It really isn't. The onus is on you to explain why it's so clearly an escape
plan, when even the article acknowledges both that NZ is a tax haven and that
Thiel gained citizenship before the election. Why should he throw US
citizenship away? Dual citizenship is cool.

------
cyberferret
You know it is the end of days when absolute privilege needs an escape
chute...

Ah well, maybe those upper deck passengers on the Titanic were right - they
paid so much for their tickets that they _deserved_ their place on the
lifeboats over everyone else...

------
tudorconstantin
He got his NZ citizenship since 2015. Maybe even before Trump announcing his
run and quite a bit before knowing that he'll serve in Trump's administration.

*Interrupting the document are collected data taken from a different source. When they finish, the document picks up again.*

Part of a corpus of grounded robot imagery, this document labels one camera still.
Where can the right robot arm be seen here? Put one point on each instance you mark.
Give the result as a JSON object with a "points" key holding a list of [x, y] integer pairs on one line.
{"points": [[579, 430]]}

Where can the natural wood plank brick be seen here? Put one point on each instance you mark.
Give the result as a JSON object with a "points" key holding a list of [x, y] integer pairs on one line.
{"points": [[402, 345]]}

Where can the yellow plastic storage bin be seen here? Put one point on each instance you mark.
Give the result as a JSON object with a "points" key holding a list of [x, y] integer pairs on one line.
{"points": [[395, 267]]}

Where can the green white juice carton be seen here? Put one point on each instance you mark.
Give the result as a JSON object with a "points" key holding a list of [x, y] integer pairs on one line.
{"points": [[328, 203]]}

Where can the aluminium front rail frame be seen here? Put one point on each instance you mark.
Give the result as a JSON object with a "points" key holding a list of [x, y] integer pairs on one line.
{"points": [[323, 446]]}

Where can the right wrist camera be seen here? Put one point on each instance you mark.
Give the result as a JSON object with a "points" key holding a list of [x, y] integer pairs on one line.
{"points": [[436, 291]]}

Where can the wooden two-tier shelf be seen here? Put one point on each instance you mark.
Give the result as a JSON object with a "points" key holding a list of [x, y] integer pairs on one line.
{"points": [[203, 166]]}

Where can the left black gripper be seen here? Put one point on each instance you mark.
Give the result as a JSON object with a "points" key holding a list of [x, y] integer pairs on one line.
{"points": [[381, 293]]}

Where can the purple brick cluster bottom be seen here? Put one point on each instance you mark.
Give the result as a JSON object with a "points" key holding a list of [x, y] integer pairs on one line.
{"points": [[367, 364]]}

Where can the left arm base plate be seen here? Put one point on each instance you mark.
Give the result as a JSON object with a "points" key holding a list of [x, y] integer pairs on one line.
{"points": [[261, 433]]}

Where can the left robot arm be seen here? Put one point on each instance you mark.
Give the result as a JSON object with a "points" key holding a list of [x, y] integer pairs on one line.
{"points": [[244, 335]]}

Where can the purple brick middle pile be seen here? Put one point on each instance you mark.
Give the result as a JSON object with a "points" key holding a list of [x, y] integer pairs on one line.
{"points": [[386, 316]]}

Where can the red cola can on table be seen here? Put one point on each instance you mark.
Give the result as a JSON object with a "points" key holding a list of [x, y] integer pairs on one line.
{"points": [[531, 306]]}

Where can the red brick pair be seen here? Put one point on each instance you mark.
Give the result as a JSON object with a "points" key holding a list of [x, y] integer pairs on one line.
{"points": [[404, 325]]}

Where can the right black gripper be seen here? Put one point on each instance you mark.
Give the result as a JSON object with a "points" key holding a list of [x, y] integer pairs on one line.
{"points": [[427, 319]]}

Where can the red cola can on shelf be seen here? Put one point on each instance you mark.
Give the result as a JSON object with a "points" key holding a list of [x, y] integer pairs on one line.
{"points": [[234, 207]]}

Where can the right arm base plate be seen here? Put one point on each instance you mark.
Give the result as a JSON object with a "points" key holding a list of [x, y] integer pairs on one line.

Insinuating that he did it as a doomsday plan because of Trump is clearly
manipulative.

------
Ceezy
Hi,

I needed to share this because I always found difficult to swallow, that a
libertarian would have Washington as his biggest customer. I wish it will help
my libertarian friends to understand that Thiel is more about himself than
freeing people.

PS:Can some admin or anyone else why is this flagged?

------
st3v3r
There was an interview on Fresh Air with the guy who wrote the story about the
ultra-wealthy survivalists, and one guy he talked to. He was a VC, but I don't
remember his name. He said, "With all the money you're spending on being
prepared to run away, how much have you spent trying to prevent the collapse
you fear? How much have you given to your local homeless shelter?"

I feel that's very relevant. Peter Thiel clearly has more than enough money to
help stop whatever he's afraid of happening in the US, and he has the
connections to other people with money that can help as well. Yet, here he is,
trying to run away instead of doing the right thing.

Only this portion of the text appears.